■ What is expected ■
Beginning with the line that holds "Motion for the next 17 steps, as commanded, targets", please retype each line through the end of the listing below, both ends included, and nothing more.

------ Source material ------

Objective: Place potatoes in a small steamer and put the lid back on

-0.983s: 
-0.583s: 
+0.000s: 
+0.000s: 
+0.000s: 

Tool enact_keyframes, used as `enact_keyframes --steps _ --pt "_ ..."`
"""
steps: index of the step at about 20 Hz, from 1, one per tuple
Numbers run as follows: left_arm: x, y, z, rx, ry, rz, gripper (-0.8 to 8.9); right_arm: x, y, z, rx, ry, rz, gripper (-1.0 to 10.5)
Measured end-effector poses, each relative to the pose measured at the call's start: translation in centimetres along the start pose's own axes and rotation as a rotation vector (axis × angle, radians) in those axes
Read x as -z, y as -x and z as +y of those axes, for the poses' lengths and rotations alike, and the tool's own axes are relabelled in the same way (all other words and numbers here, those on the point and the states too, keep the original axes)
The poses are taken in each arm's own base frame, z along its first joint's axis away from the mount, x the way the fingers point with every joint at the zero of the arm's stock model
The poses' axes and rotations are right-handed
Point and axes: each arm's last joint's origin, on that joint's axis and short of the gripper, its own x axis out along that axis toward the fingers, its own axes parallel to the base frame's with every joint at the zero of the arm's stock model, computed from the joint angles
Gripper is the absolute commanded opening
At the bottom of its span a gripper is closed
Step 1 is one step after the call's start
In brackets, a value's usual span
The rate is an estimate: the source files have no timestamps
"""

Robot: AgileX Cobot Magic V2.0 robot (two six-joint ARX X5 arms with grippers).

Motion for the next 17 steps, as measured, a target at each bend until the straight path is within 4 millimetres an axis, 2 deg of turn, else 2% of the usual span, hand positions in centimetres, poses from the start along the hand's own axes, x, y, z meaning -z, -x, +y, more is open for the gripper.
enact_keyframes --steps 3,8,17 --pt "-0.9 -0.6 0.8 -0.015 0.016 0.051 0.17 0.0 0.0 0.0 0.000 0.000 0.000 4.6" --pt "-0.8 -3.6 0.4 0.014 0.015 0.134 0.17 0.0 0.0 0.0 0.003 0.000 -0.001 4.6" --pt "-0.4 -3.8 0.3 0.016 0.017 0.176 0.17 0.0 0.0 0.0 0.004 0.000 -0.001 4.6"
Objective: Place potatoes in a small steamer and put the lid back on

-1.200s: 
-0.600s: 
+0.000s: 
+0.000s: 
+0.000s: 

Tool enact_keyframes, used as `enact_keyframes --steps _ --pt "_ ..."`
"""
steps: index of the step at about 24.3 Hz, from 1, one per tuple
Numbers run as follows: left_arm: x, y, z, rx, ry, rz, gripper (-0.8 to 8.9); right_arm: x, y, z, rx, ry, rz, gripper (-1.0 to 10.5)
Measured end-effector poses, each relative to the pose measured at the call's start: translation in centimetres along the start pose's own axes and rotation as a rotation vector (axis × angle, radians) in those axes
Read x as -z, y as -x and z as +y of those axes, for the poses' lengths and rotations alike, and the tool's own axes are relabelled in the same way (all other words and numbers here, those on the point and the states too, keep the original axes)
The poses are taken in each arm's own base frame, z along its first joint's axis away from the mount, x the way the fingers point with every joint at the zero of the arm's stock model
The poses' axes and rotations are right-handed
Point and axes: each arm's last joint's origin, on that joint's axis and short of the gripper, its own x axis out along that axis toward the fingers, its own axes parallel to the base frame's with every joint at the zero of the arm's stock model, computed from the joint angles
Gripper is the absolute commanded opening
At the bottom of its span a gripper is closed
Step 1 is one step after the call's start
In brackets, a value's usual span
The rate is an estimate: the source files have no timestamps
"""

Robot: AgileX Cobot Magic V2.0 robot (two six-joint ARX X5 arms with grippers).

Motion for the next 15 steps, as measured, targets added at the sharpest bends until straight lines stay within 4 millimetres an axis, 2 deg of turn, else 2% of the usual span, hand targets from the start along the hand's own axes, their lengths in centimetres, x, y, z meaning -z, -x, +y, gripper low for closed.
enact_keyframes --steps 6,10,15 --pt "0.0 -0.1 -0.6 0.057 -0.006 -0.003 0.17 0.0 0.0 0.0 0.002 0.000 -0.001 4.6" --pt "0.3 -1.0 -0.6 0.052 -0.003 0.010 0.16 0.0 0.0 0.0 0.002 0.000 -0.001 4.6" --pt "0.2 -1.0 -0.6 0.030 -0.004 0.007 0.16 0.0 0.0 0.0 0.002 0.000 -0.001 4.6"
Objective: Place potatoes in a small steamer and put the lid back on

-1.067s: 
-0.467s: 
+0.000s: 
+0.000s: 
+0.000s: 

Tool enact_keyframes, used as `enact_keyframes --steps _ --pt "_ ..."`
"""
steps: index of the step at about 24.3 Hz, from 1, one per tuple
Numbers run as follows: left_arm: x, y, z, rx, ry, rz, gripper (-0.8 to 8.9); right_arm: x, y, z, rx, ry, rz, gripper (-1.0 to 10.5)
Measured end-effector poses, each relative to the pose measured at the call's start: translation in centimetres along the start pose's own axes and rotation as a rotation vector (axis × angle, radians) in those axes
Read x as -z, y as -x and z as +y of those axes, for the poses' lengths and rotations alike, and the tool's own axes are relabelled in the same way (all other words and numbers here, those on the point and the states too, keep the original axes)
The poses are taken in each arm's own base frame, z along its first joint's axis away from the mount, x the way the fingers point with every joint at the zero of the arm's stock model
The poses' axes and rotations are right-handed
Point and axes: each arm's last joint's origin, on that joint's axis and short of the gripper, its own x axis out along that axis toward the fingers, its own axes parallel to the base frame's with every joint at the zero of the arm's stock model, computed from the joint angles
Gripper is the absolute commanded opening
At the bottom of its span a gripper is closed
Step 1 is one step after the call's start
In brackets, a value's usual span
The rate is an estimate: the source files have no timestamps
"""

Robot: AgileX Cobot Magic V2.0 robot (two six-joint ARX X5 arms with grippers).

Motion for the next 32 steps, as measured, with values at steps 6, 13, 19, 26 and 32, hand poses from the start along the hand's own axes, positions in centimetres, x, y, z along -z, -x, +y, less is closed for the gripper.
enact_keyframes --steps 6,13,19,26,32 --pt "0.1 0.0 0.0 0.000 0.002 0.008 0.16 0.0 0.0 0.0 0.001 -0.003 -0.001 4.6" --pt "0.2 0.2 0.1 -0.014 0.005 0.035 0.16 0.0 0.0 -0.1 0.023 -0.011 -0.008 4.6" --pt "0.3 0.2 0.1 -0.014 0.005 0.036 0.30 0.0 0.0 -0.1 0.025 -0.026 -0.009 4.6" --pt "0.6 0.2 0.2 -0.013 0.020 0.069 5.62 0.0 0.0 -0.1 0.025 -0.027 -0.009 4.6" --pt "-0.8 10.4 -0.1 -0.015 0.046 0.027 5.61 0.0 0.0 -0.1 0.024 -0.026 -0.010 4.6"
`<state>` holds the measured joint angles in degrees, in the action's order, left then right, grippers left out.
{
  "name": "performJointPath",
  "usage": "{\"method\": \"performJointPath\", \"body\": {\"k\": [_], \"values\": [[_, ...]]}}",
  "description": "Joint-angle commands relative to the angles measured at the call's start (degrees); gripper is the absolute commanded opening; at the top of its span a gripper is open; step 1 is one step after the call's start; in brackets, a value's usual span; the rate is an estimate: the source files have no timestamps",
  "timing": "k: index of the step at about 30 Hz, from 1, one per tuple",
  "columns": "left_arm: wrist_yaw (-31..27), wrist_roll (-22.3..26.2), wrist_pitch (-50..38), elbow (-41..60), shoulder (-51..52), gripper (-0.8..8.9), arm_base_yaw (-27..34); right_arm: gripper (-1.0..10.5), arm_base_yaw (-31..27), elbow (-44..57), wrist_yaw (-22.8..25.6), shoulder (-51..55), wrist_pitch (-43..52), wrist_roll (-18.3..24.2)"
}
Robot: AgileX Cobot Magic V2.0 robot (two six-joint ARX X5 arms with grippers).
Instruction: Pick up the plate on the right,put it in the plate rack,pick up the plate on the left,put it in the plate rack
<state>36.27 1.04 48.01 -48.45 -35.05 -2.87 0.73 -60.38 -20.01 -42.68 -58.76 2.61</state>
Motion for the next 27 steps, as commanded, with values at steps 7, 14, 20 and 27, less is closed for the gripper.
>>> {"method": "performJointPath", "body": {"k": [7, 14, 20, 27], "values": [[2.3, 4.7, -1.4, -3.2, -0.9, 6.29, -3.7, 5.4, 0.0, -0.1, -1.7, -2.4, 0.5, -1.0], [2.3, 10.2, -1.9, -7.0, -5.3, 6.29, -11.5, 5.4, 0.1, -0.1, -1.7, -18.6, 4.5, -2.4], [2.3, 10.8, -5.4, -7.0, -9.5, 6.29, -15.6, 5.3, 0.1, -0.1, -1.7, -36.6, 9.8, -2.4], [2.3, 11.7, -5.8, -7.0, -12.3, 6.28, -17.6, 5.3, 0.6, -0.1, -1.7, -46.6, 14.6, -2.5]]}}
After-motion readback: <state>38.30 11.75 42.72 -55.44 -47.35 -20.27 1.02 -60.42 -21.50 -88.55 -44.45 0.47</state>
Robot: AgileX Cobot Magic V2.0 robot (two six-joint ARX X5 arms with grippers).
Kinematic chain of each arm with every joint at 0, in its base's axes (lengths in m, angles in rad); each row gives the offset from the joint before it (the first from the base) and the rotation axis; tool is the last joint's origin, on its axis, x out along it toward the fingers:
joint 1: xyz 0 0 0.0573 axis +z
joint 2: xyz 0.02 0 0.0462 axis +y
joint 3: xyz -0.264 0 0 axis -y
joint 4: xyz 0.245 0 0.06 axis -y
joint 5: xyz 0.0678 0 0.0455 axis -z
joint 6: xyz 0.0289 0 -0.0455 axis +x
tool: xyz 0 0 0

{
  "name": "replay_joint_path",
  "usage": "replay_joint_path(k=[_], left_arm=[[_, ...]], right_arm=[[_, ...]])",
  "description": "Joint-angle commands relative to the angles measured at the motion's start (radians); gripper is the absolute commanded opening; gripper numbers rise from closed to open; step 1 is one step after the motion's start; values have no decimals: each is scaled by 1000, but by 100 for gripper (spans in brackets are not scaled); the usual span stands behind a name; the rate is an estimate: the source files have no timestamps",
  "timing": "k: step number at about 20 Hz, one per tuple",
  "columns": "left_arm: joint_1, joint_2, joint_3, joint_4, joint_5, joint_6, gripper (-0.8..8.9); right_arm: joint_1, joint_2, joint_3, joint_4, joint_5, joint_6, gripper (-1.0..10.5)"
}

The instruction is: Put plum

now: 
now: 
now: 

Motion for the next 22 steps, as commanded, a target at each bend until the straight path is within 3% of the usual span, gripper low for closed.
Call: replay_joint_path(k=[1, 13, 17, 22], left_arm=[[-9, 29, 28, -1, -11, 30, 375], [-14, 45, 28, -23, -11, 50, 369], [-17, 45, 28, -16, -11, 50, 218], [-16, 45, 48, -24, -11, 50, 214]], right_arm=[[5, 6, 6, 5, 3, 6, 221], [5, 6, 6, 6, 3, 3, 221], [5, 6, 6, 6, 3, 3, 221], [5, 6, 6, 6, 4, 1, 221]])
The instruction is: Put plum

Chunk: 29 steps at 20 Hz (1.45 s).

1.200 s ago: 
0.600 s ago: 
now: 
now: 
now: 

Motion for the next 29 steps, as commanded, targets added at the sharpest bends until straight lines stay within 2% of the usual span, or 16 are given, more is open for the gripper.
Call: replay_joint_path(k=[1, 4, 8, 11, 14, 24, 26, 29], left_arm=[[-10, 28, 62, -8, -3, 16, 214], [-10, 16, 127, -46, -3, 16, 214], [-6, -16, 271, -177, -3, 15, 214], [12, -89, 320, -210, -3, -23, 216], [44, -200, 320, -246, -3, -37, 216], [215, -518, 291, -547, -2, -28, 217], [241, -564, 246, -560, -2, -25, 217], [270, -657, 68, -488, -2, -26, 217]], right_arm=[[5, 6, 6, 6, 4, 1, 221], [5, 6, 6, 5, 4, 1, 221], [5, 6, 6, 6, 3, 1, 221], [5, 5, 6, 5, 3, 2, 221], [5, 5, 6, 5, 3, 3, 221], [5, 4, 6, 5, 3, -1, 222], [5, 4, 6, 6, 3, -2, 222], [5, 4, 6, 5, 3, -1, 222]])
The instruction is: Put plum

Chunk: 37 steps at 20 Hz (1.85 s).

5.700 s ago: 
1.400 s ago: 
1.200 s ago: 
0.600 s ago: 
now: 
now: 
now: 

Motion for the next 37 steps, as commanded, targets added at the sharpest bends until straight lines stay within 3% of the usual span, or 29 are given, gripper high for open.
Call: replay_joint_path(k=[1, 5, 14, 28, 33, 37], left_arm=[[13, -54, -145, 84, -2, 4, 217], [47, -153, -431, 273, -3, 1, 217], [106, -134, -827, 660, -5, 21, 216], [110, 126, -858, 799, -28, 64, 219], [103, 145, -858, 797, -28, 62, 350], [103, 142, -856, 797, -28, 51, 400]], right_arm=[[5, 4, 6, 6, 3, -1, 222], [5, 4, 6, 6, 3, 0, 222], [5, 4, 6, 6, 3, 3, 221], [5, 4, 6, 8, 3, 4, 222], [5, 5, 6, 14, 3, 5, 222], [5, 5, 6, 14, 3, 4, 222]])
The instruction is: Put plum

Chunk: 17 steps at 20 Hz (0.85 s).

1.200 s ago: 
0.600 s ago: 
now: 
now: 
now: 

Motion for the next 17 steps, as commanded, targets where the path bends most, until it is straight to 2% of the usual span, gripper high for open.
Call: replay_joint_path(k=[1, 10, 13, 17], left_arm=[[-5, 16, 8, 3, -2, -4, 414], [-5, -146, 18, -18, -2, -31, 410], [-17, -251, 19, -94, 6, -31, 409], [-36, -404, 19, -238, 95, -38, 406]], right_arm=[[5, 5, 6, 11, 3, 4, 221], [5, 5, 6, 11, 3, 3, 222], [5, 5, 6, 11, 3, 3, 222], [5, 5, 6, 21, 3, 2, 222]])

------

■ Answer to the problem ■
Motion for the next 17 steps, as commanded, targets where the path bends most, until it is straight to 2% of the usual span, gripper high for open.
Call: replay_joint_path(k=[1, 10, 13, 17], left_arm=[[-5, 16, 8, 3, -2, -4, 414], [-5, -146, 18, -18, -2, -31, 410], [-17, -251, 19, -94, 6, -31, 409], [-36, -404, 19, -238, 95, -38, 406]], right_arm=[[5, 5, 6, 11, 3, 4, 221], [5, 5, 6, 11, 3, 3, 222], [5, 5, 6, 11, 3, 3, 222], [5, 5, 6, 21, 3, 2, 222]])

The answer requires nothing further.